Hensley v. Chicago, St. Paul, Minneapolis & Omaha Railway Co.

226 N.W. 421, 118 Neb. 690, 1929 Neb. LEXIS 179
CourtNebraska Supreme Court
DecidedJuly 2, 1929
DocketNo. 26379
StatusPublished
Cited by10 cases

This text of 226 N.W. 421 (Hensley v. Chicago, St. Paul, Minneapolis & Omaha Railway Co.) is published on Counsel Stack Legal Research, covering Nebraska Supreme Court primary law. Counsel Stack provides free access to over 12 million legal documents including statutes, case law, regulations, and constitutions.

Bluebook
Hensley v. Chicago, St. Paul, Minneapolis & Omaha Railway Co., 226 N.W. 421, 118 Neb. 690, 1929 Neb. LEXIS 179 (Neb. 1929).

Opinions

Good, J.

This action was brought under the federal employers’ liability act, to recover damages for personal injuries alleged to have been sustained by plaintiff while working for defendant as a section laborer. Plaintiff recovered a judgment for $14,000. Defendant appeals. .

Of the many assignments of error,- we shall consider only such as seem necessary to a proper determination of the cause.
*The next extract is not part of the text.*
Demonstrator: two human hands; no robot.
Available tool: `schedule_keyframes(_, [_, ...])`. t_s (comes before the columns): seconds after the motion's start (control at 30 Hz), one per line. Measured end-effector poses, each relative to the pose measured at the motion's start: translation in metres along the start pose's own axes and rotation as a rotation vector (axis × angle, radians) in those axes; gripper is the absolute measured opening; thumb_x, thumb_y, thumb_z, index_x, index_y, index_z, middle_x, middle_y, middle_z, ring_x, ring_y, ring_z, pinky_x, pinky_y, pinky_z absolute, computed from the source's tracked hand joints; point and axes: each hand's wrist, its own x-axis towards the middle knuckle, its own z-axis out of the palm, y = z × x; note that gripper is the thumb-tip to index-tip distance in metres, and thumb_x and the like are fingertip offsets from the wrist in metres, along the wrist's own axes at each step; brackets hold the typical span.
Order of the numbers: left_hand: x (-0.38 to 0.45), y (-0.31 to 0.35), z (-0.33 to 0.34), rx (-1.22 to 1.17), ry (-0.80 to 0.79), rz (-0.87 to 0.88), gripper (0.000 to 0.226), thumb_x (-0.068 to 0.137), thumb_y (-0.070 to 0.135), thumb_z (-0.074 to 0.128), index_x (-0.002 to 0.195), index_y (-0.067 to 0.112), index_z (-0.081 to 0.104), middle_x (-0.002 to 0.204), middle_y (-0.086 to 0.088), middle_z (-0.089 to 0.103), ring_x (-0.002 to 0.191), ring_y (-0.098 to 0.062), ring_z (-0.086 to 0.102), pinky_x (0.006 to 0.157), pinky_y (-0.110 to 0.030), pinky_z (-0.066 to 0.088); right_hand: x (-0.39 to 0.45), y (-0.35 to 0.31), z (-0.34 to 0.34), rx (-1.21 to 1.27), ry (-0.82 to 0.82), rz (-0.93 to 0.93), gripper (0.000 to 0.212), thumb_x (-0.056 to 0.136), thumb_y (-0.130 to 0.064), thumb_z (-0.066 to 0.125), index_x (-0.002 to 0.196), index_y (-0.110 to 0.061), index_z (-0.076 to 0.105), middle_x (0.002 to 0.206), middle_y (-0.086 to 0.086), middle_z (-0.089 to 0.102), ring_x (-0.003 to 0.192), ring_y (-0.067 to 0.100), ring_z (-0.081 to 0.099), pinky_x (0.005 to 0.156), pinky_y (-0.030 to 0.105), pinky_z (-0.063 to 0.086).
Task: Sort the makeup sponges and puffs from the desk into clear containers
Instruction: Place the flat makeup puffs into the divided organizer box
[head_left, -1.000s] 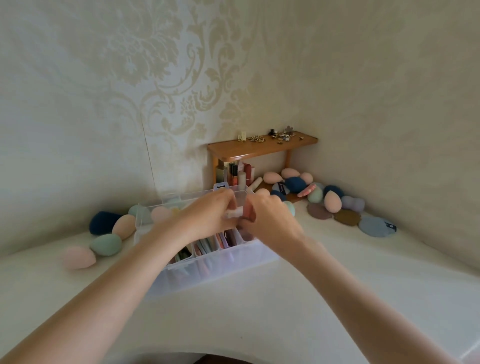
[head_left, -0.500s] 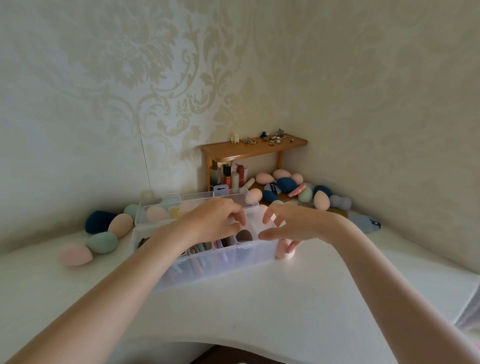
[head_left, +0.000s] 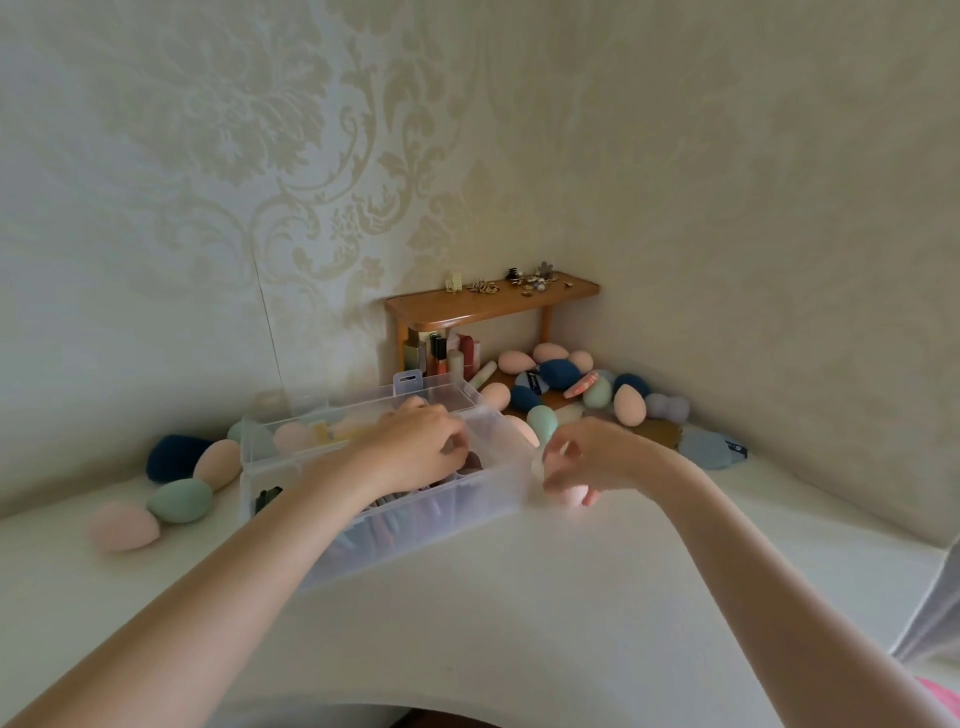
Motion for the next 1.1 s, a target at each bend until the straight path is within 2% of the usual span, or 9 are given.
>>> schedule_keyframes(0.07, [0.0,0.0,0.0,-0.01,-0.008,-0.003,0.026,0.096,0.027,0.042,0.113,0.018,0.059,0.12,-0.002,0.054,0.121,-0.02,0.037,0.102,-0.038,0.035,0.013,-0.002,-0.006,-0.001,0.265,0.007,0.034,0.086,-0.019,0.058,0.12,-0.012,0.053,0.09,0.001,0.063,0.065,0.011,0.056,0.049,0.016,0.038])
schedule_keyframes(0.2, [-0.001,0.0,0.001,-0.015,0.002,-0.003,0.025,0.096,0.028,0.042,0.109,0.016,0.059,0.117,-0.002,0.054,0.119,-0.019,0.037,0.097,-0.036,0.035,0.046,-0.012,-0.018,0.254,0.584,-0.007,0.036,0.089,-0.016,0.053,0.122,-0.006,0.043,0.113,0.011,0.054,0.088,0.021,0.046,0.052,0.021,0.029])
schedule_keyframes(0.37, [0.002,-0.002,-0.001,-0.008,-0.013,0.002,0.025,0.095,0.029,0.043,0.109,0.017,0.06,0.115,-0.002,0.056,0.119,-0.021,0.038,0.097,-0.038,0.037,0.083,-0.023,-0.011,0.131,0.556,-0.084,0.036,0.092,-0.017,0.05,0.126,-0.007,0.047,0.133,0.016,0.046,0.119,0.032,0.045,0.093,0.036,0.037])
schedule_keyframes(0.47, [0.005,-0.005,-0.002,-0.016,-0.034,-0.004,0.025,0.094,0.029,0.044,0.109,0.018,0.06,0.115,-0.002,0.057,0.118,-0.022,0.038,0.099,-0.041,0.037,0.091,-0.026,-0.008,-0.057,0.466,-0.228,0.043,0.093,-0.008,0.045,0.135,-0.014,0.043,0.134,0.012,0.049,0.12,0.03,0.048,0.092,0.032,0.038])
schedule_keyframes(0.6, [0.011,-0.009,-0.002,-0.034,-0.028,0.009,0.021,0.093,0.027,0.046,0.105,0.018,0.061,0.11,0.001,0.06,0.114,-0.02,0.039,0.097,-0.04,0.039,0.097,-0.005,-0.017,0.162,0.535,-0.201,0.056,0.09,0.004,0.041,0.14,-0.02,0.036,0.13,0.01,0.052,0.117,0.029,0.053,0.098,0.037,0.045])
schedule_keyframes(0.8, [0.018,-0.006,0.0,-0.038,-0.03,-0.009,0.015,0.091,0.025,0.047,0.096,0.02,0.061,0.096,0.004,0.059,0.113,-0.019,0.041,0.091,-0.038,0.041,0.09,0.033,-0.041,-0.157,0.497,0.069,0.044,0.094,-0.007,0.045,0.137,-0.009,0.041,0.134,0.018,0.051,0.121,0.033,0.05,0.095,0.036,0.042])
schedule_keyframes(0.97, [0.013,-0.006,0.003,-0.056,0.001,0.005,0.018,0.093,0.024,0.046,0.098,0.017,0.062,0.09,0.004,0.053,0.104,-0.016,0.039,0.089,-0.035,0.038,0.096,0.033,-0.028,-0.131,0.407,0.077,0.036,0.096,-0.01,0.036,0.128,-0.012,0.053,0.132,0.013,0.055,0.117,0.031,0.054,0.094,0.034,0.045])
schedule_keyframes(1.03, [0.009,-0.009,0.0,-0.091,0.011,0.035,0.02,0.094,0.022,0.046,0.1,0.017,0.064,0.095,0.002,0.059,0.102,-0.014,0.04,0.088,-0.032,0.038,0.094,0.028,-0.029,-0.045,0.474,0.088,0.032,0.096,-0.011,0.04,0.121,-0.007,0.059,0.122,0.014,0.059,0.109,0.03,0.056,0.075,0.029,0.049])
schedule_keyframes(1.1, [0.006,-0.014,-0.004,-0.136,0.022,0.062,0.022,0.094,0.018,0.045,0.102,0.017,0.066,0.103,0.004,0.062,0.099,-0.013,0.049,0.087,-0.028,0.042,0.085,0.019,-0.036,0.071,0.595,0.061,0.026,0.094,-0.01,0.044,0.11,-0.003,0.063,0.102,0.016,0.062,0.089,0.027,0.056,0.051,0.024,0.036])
From the record it appears that the defendant operates á system of railways, extending into and through a num[692]*692ber of states. Plaintiff had been employed for a number of years by the defendant as a section laborer. His duties as such required him to work over and on a limited portion of defendant’s right of way, in keeping its railway tracks in proper condition for both interstate and intrastate traffic. It appears that over the various branches of defendant’s right of way repairs are made from time to time, and that when such repairs are made there are removed, as unfit for use, bolts, nuts, angle bars, base plates, parts of rails and other iron and steel material. This rejected material will hereinafter be referred to as “scrap.” It was collected in small quantities at various places along the right of way of the several branches of defendant’s railway. From time to time this scrap was gathered up and loaded onto cars and transported to Emerson, Nebraska, where it was unloaded upon a storage platform. When, from the various branch lines of railway, a sufficient quantity of scrap had been accumulated upon the platform to make approximately a carload, it was reloaded into a car and shipped to Hudson, Wisconsin, where defendant maintained shops and where the scrap was used in its business. Plaintiff in this case had nothing to do with the gathering of the scrap and loading it onto the cars for transportation to Emerson.
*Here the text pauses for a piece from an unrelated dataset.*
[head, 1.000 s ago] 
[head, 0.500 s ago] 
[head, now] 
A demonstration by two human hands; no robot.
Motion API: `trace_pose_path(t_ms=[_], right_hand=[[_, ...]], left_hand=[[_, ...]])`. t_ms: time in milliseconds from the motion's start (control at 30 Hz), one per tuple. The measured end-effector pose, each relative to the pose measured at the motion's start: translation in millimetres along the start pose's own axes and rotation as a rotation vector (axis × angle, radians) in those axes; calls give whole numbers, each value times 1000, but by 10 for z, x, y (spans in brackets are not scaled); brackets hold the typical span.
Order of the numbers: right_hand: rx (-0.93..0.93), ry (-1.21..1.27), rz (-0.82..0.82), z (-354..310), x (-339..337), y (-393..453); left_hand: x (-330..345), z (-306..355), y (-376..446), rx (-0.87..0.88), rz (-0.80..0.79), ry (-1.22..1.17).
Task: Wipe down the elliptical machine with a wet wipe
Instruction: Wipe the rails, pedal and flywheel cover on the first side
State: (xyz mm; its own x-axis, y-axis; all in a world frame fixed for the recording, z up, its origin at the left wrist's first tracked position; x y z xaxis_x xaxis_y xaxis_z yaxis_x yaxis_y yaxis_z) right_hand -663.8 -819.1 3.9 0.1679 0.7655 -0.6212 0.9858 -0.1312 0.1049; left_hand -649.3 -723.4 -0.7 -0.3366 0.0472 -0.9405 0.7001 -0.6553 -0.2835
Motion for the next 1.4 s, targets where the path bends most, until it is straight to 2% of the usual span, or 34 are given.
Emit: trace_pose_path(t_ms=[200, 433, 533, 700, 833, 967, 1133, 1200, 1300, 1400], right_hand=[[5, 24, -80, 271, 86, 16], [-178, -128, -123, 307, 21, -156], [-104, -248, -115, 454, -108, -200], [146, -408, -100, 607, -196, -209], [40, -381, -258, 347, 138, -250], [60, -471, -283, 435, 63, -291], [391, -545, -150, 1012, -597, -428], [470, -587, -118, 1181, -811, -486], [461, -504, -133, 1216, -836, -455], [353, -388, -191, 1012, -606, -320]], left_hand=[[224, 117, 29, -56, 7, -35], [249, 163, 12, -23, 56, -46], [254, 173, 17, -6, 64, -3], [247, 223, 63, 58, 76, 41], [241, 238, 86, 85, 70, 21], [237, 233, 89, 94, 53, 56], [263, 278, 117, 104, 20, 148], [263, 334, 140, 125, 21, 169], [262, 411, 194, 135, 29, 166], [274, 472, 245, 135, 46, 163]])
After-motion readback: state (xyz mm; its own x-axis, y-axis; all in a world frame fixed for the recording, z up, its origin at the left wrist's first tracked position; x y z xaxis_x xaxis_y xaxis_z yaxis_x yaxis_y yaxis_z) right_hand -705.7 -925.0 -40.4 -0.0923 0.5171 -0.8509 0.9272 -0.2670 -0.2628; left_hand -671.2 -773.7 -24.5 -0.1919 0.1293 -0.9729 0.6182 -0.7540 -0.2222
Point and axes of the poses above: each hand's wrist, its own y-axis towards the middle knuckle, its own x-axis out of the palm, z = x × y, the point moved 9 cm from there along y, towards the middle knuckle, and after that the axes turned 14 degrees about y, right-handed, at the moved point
Some four or five days before the injury of which plaintiff complains, two cars, containing scrap which had been gathered up along the line, had been placed on a switch at Emerson adjacent to the storage platform. One of these cars was a flat-car and the other what is known as a gondola car. The flat-car was equipped with a collapsible or disappearing brake; that is, one in which the brake shaft operates in a sleeve or drum and, by a mechanical device, the brake shaft may be lowered through the sleeve or drum until the brake wheel is flush with the floor of the flat-car. The brake end of the flat-car was next to the gondola car.

On the morning of the day that plaintiff was injured, when he went to his place of employment, he, with the other [693]*693members of the section crew, was ordered to assist a yard crew in unloading the scrap from the two cars. They had unloaded the major portion of the scrap from the flatcar when plaintiff stepped upon the brake wheel on the flat-car for the purpose of seeing the nature of the material in the gondola car. The brake shaft descended through the sleeve, and plaintiff was thrown between the two cars and received the injury of which he complains.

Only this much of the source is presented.